Neither Rick Pushinsky nor his father, Steven Morris, are chefs. Pushinsky is a professional photographer with 10 years experience doing editorial shoots for the likes of The Sunday Times Style, Vogue and the FT. His father is an optician. But that didn’t stop them from putting together a series of 21 recipe cards – a three-course meal for every day of the week – inspired by the family’s Ashkenazi heritage, adapted dishes from dining in foreign restaurants, and Morris’ “60 years of making a mess in the kitchen”.
Pushinsky’s bright and playful photography pairs up with his fathers’ recipes and stories, and he’s also added in relevant family photographs. A flaming crêpe falls before a bright yellow backdrop to accompany a recipe for Crêpes Suzette, for example; a sliver of sea bass draped delicately over a towering structure of fennel represents, well, Sea Bass on Fennel. The more artistic representations are the ones that stand out, and they were also the most tricky to set up.
“They were a lot more time-consuming than I expected them to be,” Pushinsky says. “As with lots of things, you approach something with a visual idea but when you come in contact with the physical objects they don’t do what you imagined them to do. This is especially true with food because there’s so often a time limit.
“There’s a tension between the time limit and trying to come up with an engaging idea that doesn’t contradict the recipe and still relates to the story,” he adds. “There ended up being quite a few hidden things supporting structures and a few tricks. It was obviously different to an editorial shoot where there’s always a vaguely set outcome that you’re aiming toward. With this I had to experiment and start from scratch again and again until something worked.
“My parents didn’t like most of them!” he laughs. “But that’s just the loving conflict you get in families.”
And ultimately this is a family document – a touching, educational insight that warms the heart as much as the tummy. The collection feels a lot more personal than your average cookbook, and includes individual takes on classics such as Helen’s Onion Soup and Gillian’s Lokshen Kugel.

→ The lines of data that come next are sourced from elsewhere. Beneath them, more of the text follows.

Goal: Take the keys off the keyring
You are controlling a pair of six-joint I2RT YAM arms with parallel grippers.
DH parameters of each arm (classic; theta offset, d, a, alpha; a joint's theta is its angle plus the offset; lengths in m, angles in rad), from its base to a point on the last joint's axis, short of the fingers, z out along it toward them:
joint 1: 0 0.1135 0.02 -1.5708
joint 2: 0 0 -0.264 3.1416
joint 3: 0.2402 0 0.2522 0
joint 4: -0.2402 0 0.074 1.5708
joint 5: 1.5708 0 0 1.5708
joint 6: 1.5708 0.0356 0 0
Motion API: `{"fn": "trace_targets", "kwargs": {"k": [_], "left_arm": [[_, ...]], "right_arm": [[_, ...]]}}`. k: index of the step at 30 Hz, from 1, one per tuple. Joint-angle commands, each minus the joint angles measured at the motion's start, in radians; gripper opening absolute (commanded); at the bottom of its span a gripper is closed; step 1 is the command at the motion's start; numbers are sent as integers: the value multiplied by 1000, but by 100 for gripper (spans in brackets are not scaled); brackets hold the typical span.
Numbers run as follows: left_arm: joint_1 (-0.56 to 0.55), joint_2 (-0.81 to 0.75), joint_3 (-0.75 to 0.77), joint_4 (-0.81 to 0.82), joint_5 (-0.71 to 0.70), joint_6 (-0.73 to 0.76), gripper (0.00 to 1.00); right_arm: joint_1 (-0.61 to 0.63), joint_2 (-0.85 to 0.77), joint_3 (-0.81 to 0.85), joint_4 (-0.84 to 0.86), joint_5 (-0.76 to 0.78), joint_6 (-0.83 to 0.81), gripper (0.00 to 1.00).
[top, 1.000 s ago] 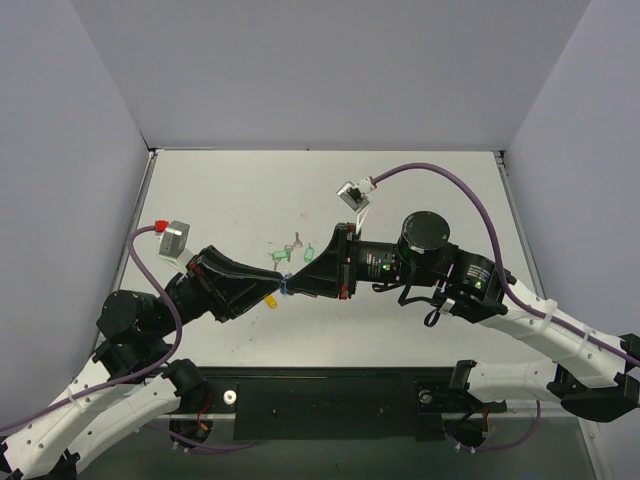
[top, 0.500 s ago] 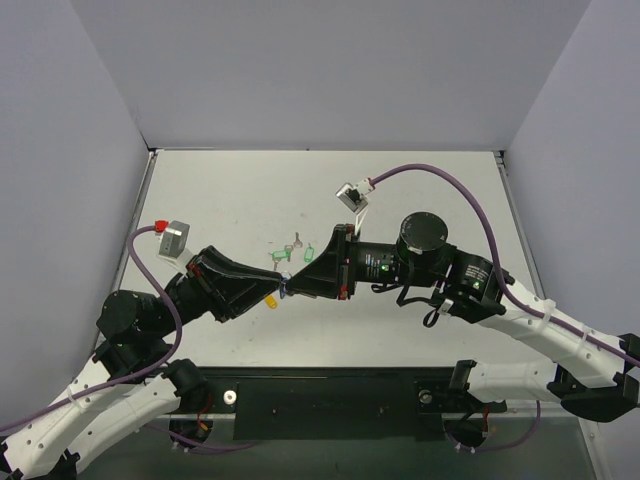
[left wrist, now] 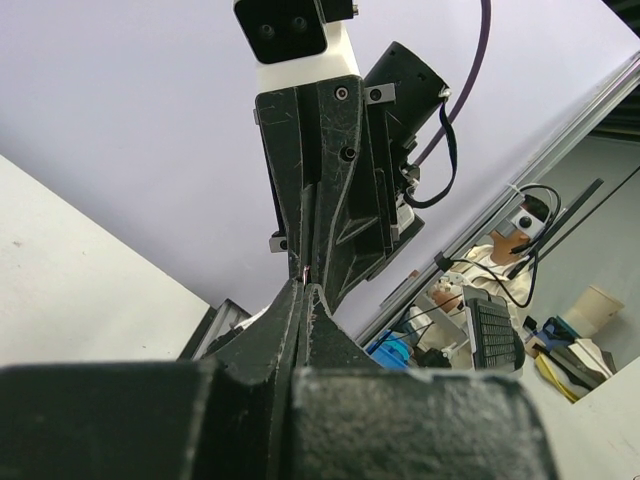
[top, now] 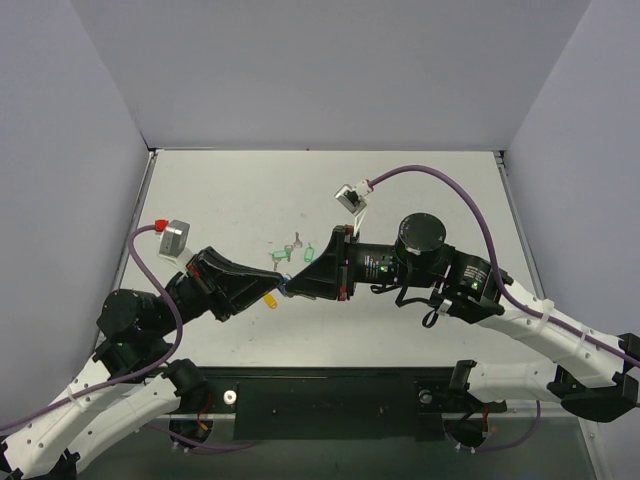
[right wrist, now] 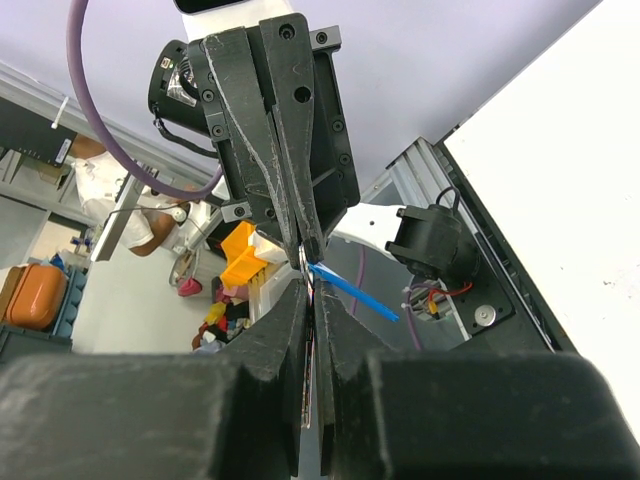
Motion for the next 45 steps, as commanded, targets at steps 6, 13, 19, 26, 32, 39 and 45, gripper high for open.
{"fn": "trace_targets", "kwargs": {"k": [6,13,19,26,32,39,45], "left_arm": [[-6,30,93,-73,76,51,0],[-6,56,128,-149,142,81,0],[-5,61,140,-229,192,111,0],[-6,67,172,-333,251,159,0],[-6,76,214,-442,271,225,0],[-6,104,232,-514,315,263,0],[-6,131,246,-564,357,268,0]], "right_arm": [[3,-17,-8,52,-5,-6,0],[3,-20,14,-19,-17,-23,0],[3,-20,29,-71,-25,-44,0],[3,-2,47,-111,-56,-52,0],[2,9,67,-134,-67,-56,0],[9,29,78,-140,-94,-52,0],[19,46,106,-174,-117,-66,0]]}}
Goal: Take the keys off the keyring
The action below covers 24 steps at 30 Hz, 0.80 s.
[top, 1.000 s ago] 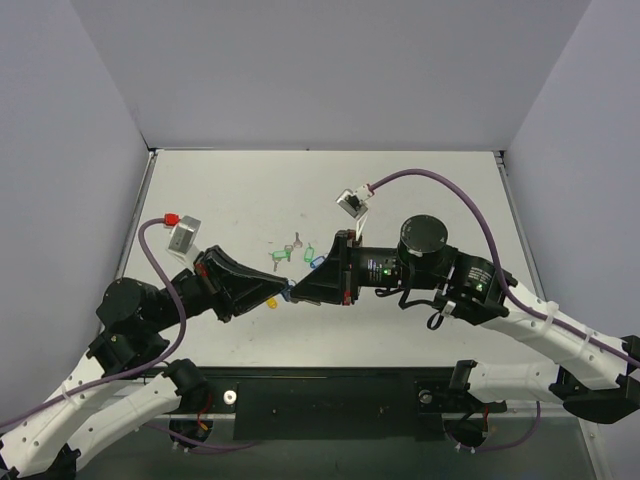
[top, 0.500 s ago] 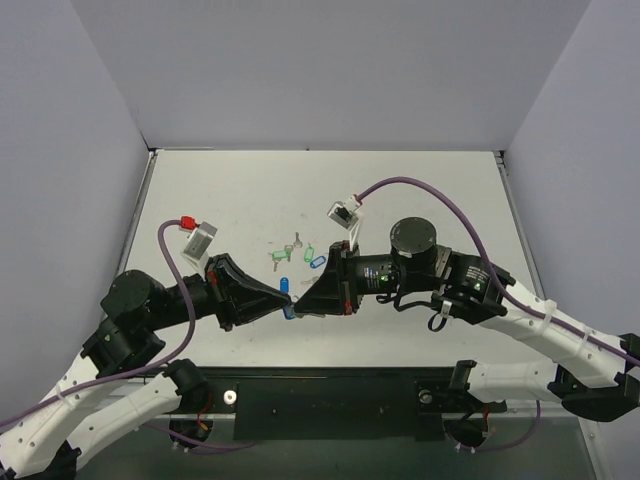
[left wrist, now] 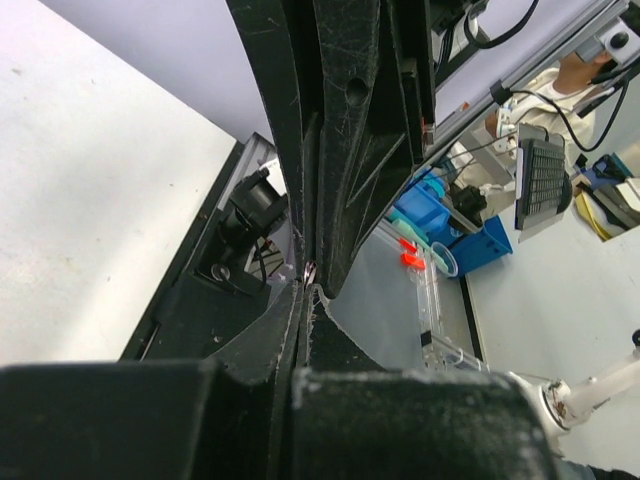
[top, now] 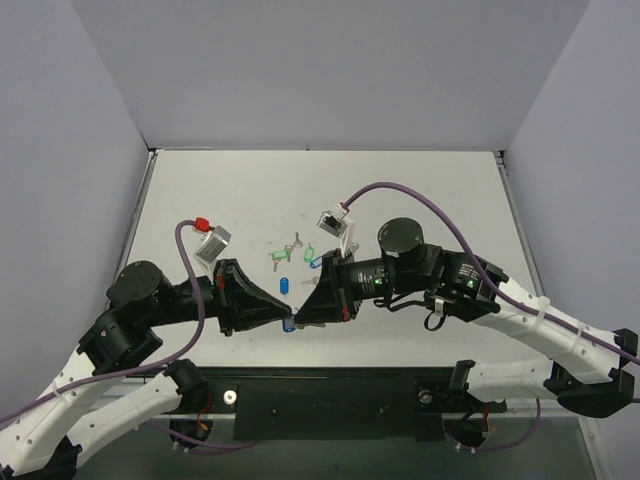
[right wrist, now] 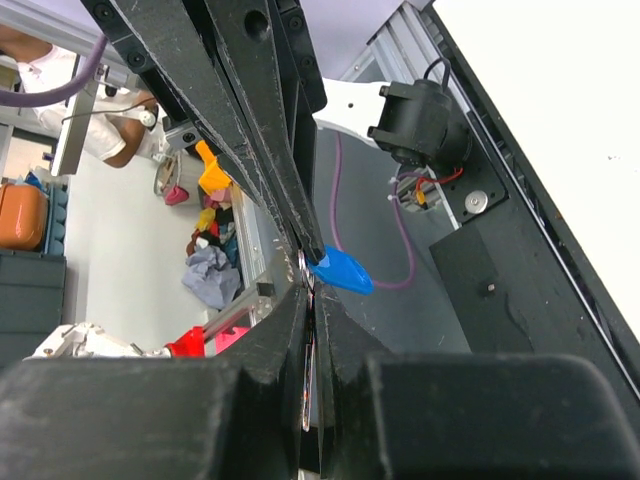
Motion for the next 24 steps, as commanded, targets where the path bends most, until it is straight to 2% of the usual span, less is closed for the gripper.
{"fn": "trace_targets", "kwargs": {"k": [1,16,17,18,20,22,24], "left_arm": [[-7,31,39,-80,110,36,0],[-7,74,95,-209,121,91,0],[-5,74,109,-215,109,94,9],[-5,74,120,-223,94,101,33],[-5,58,135,-223,31,96,53],[-5,30,152,-205,-18,90,64],[-5,-1,175,-189,-124,90,66]], "right_arm": [[8,18,73,66,-4,-14,0],[45,35,64,52,-7,-22,0],[46,29,62,54,1,-22,0],[46,29,62,54,4,-23,0],[46,21,65,57,23,-13,0],[49,15,70,80,39,1,0],[60,18,77,101,50,6,0]]}}
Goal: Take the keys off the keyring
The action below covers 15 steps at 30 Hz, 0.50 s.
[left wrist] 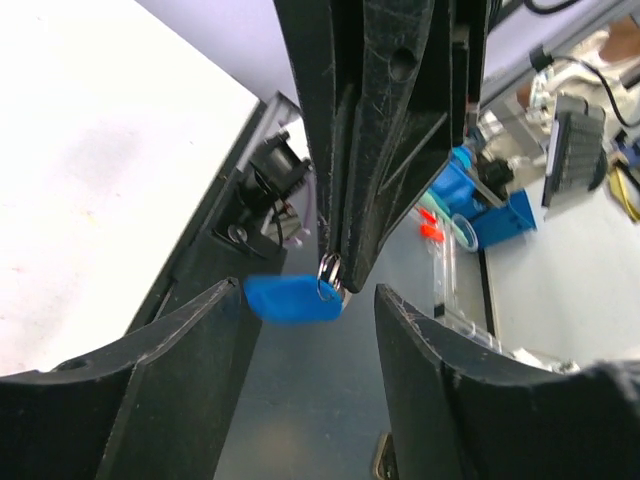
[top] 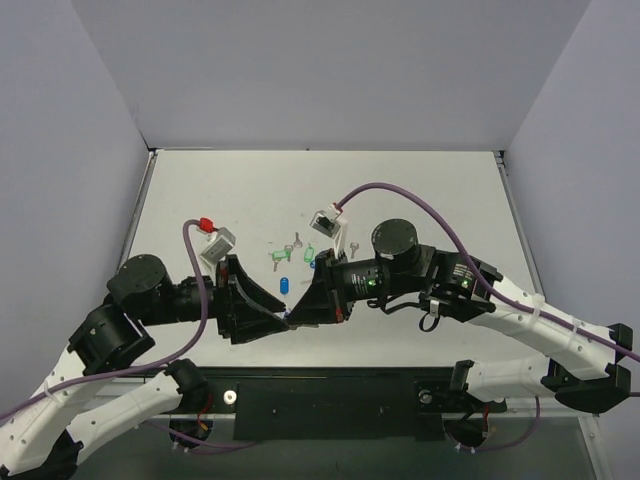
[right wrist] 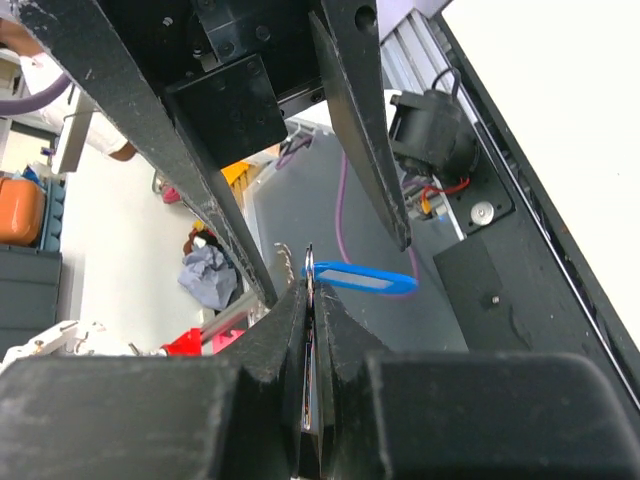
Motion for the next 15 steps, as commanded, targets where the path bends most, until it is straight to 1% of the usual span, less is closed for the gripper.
{"fn": "trace_targets", "kwargs": {"k": [1,2,4,5,7,10,12,15], "left_arm": [[-5,-84,83,35,-226,1,66],[-5,-103,71,70,-309,-31,66],[-5,-173,10,209,-395,-89,66],[-5,-218,-48,325,-404,-111,66],[-5,-264,-113,444,-438,-157,66],[-5,-299,-190,587,-461,-201,60],[-5,-298,-204,621,-452,-209,57],[-5,-281,-196,621,-429,-208,53]], "right_arm": [[22,-14,57,123,41,24,0],[27,-9,58,128,42,24,0],[29,-7,63,160,47,23,0],[29,-4,68,172,50,24,0],[29,5,78,182,61,21,0],[29,9,86,224,84,37,0],[30,16,94,238,87,44,0],[30,20,109,249,88,49,0]]}}
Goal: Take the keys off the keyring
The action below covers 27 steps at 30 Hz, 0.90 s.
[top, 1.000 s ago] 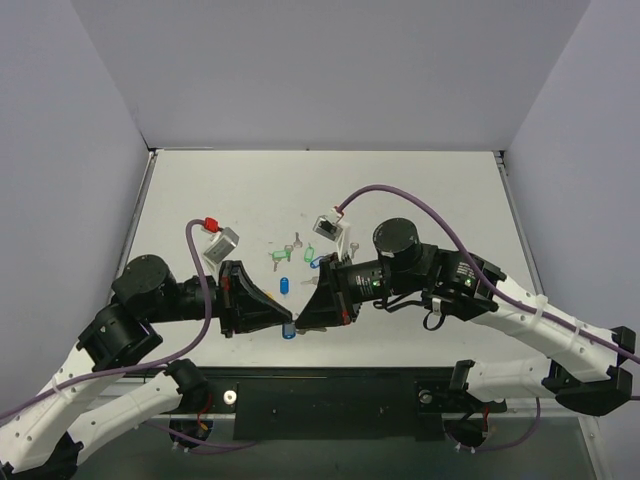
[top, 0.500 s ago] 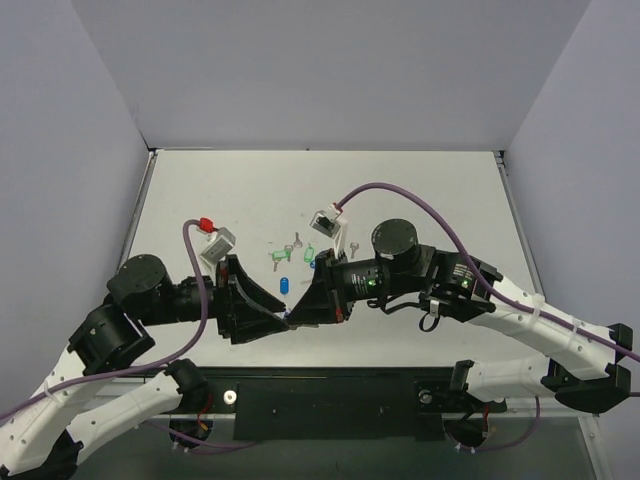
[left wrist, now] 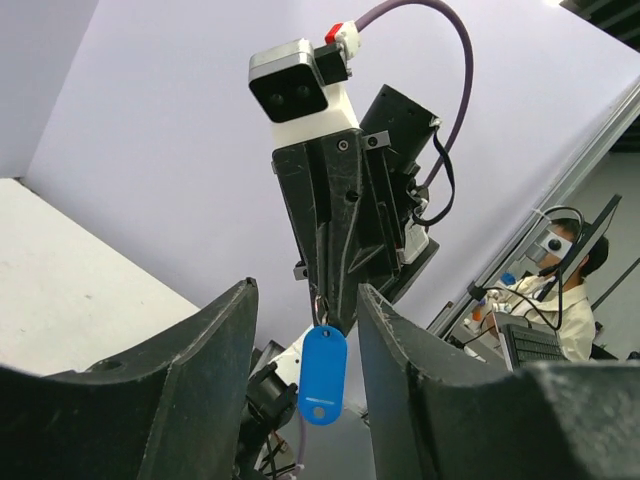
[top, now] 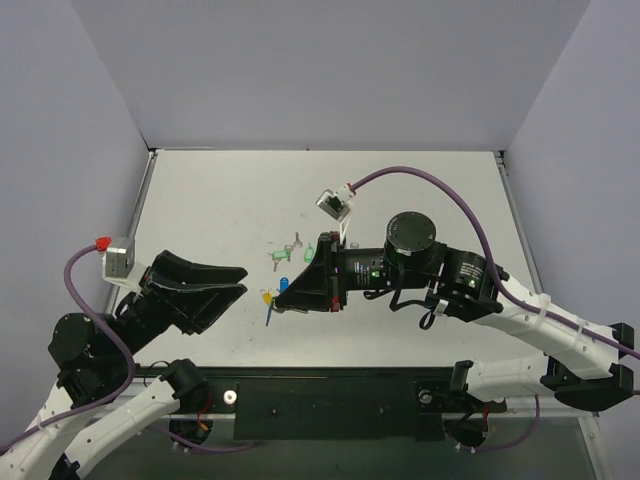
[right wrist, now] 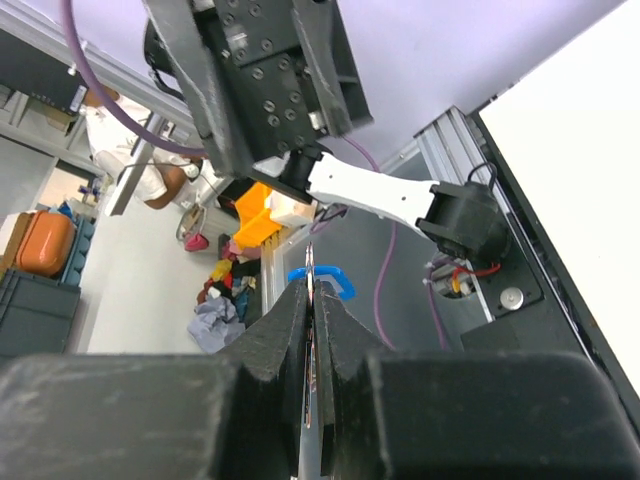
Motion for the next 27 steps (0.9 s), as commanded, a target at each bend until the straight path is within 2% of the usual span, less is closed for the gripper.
{"fn": "trace_targets", "kwargs": {"k": [1,8,17,27], "left_arm": [[-4,35,-2,141,-4,-42,53],[-4,72,5,157,55,-58,46],[-4,83,7,101,62,-44,42],[-4,111,-2,109,94,-59,31]], "right_arm": [[5,19,53,98,20,16,0],[7,20,47,118,26,18,0],[7,25,60,109,38,7,0],[7,40,73,118,36,13,0]]}}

“The things you ate are such a big part of your childhood,” says Pushinsky. “I left home when I was 18, 22 years ago, and hadn’t really made any of this stuff. In writing the recipes down and working on them with my parents, I’ve ended up cooking them and they taste just same as they did when I was growing up.”
The title Just Not Kosher feels like a family in-joke; it’s perfectly true but slightly deceptive, because each dish in the collection can be made Kosher-friendly with slight tweaks. But the sheer variety of dishes on offer attempts to speak of the average experience of a modern Jewish family.
“I suppose we wanted to reflect the ‘real’ Jewish experience,” Pushinsky explains. “The majority of Jewish people don’t eat Kosher, and eat in all sorts of places, so I guess it’s just a reference to the culture we actually live in. There’s an interplay between Eastern and central European Jewish traditions in cooking, and just living in England in the 21st Century.”
And while he readily admits that “no one needs these recipes exactly”, Pushinsky has been pleasantly surprised at how well Just Not Kosher has been received. The project has already made it into the FT Weekend Magazine, and both father and son have been invited to talk at the annual Jewish Book Week in London next March.
“It’s going to be an ‘in conversation’ with a food critic,” says Pushinsky. “It will be really interesting because like… Dad’s not a chef. This is just what he does.”